PROBLEM STATEMENT:
Line by line, check the data for the string "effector" and state how many lines have it, nothing more.

______

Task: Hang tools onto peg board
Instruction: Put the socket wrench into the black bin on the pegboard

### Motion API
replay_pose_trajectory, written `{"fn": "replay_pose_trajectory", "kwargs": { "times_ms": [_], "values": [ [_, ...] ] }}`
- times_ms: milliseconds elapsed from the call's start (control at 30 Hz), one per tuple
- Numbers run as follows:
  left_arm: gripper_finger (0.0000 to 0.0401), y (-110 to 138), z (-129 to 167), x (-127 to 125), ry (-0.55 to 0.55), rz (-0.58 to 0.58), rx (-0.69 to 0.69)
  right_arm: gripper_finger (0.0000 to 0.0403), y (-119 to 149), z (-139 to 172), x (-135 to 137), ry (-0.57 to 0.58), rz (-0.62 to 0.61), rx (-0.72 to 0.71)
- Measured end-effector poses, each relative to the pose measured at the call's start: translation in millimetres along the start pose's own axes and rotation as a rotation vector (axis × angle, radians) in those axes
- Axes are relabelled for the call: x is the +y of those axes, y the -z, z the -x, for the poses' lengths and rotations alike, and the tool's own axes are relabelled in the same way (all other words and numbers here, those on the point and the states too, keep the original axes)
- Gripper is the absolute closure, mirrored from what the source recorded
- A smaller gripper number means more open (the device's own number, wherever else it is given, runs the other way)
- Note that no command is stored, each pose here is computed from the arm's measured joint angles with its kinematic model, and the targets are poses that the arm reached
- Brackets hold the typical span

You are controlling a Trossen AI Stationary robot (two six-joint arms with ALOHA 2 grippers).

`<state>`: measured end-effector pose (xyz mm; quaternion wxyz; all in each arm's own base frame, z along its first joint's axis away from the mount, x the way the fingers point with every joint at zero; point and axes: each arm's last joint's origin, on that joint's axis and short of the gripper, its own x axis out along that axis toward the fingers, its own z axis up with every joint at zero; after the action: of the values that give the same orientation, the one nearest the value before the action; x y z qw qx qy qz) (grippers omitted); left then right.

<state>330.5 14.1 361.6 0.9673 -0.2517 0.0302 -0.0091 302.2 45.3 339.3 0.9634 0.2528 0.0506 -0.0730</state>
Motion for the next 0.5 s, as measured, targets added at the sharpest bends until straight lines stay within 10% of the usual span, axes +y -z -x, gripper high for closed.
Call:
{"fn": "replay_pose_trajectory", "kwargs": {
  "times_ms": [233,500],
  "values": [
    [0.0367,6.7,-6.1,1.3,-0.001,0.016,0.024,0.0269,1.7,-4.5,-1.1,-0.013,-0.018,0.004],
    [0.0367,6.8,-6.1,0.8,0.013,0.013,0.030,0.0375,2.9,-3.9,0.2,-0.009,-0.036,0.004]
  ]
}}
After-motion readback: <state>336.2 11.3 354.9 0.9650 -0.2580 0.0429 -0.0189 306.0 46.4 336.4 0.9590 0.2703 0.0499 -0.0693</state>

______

RESPONSE TO THIS TASK:
2